The Capture of the Caçadores

The black, though presumably the lowest in rank, was the first to break speech.

“No, ye don’t!” cried he, moving his musket up and down, while still keeping it levelled upon the foremost of the caçadores. “No, Mister Jack Spaniard, not a foot d’you set outside that door till we see what you’ve been a-doin’ ’ithin there. Steady, now, or thar’s an ounce of lead into yer garlicky inside! Steady!”

“Surrender!” commanded Cubina, in a firm, authoritative voice, and with a threatening gesture, which, though less demonstrative than that of his lieutenant, was equally indicative of determination. “Drop your machetés, and yield at once! Resistance will only cost you your lives.”

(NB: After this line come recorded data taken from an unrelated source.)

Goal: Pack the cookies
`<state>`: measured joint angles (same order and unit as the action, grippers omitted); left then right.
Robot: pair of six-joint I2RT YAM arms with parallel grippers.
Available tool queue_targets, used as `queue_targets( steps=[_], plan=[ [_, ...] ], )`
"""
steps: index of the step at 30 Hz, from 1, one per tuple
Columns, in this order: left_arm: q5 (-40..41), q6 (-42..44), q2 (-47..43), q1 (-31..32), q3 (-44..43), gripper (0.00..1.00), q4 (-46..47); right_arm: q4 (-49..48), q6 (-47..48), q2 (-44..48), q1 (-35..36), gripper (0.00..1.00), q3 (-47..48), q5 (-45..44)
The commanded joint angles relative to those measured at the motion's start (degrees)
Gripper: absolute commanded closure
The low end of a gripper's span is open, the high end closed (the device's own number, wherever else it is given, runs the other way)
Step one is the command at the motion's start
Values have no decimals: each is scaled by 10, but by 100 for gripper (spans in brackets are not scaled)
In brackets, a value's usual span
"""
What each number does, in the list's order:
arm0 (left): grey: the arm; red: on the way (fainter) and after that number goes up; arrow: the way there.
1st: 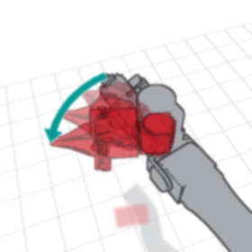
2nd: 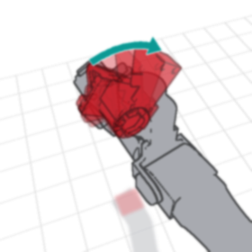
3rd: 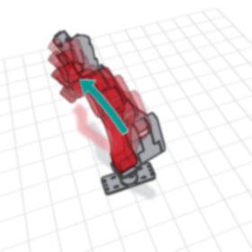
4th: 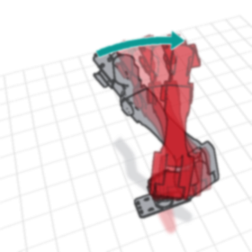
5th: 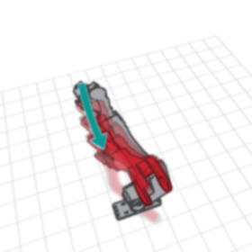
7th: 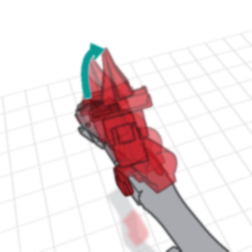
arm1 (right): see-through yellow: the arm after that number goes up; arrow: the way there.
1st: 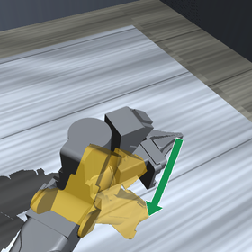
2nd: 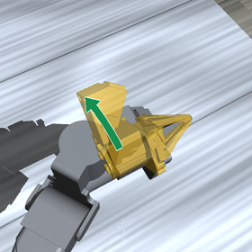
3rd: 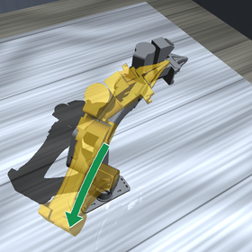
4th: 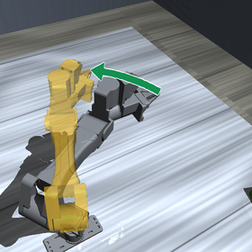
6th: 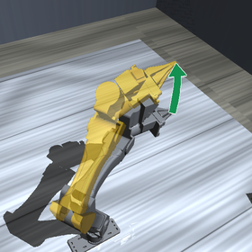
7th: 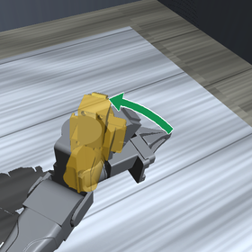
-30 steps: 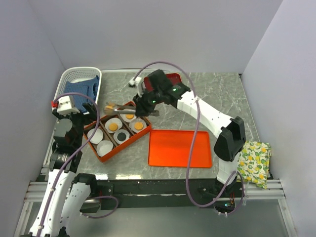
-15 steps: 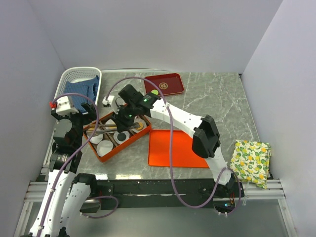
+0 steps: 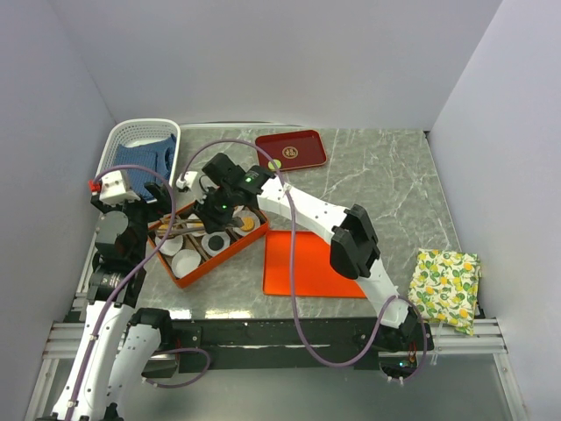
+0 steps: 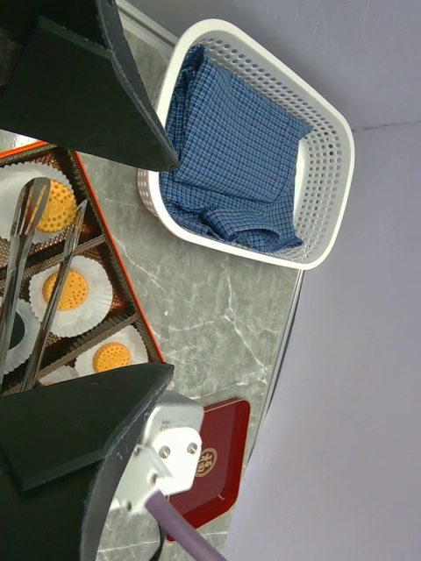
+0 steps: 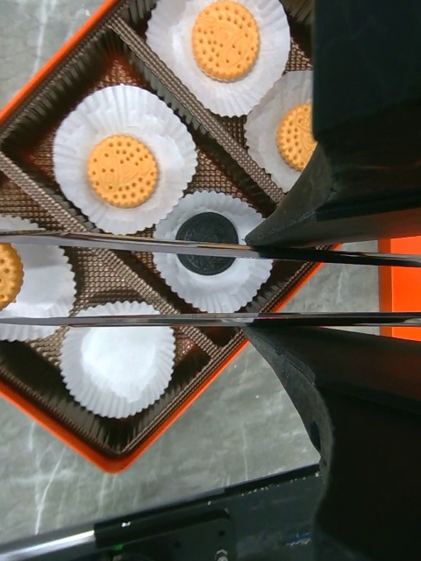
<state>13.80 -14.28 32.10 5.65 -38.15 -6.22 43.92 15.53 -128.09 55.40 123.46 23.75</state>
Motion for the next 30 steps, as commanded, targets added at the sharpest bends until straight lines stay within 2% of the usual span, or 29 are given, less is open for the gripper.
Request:
queue_targets(
  steps=[1, 14, 24, 30],
  plan=[
    [-5, -1, 0, -1, -1, 3, 25, -5, 7, -7, 9, 70, 27, -12],
    [-9, -1, 0, -1, -2, 4, 25, -2, 11, -24, 17, 66, 28, -19],
    [-10, 0, 1, -1, -2, 3, 25, -2, 10, -30, 19, 52, 32, -20],
    [-11, -1, 2, -1, -1, 4, 25, -1, 11, -29, 19, 49, 32, -20]
  ],
)
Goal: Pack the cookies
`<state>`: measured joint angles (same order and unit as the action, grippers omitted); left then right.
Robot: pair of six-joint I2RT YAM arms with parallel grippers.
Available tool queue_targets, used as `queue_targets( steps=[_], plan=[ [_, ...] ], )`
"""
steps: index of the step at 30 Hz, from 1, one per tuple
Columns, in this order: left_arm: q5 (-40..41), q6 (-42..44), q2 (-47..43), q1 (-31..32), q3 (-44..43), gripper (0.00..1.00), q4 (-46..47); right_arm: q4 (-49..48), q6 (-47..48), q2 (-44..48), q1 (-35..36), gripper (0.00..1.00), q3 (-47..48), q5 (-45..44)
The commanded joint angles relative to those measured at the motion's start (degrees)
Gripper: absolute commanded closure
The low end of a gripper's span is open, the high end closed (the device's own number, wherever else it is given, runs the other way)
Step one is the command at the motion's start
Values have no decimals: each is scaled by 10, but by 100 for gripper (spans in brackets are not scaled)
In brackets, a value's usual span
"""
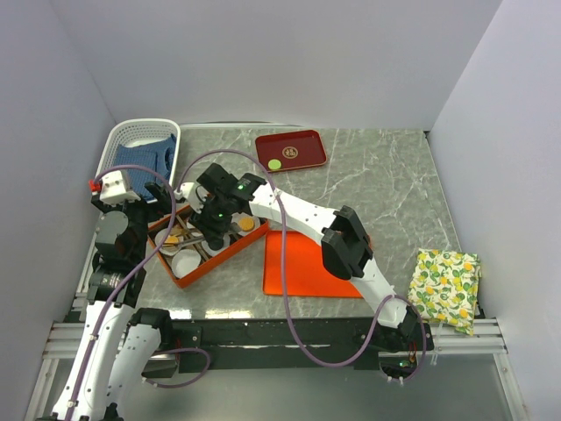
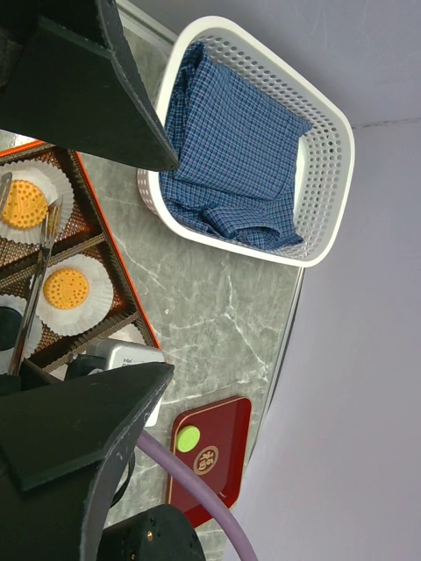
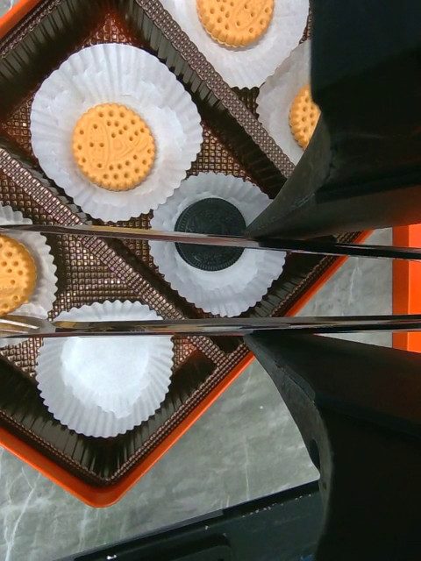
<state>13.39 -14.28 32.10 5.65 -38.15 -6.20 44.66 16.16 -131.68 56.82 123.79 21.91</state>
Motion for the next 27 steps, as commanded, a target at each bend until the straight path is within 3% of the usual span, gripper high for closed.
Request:
queue_targets(
  steps=[1, 27],
  plan=[
    [-6, 0, 1, -1, -1, 4, 25, -8, 4, 7, 4, 49, 29, -1],
    [-7, 0, 2, -1, -3, 4, 24, -3, 14, 41, 5, 46, 37, -16]
  ],
)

“Come, my Spanish worthies,” said Herbert, “you know me! I advise you to do as you’re bid. If there’s nothing against you, I promise no harm—Ha! ’ware heels!” he continued, in sharp haste, observing that the Spaniards were looking over their shoulders, as if intending to escape by the back of the hut. “Don’t attempt to run away. You’ll be caught, no matter how fast you go. I’ve got two barrels here; and each is good for a bird on the wing. Show your backs, and they’ll be preciously peppered, I promise you.”

“Carajo!” hissed out the older of the caçadores. “What do you want with us?”

“Ay!” added the other, in a tone of innocent reproach; “what have we been doing to make all this fanfaron about?”

“What have you been doing?” rejoined the Maroon captain: “that’s just what we desire to know, and are determined upon knowing.”

“There is nothing to be known,” answered the man, speaking with an air of assumed simplicity; “at the least, nothing that’s very particular. We were on our way to Savanna—me and my comrade here—”

“Stach yer palaver!” cried Quaco, becoming impatient, and pushing the muzzle of his musket within an inch of the Spaniard’s ribs. “Did ye hear the cappen tell ye to drop yer toastin’ forks and surrender? Down with ’em this minnit, I say, an’ do yer jaw-waggin’ atterwards!”

Thus threatened, either with a poke in the ribs, or, perhaps, a bullet between them, Andres sulkily let fall his macheté upon the floor—an action that was instantly imitated by his senior and superior.

“Now, my braves!” proceeded the black lieutenant, still holding his huge gun to the Spaniard’s breast; “lest ye mout be wantin’ to gie us leg-bail, you muss submit to be trussed a trifle. Down upon yer behinds, both o’ ye; and keep that way till I get the cords and skewers ready.”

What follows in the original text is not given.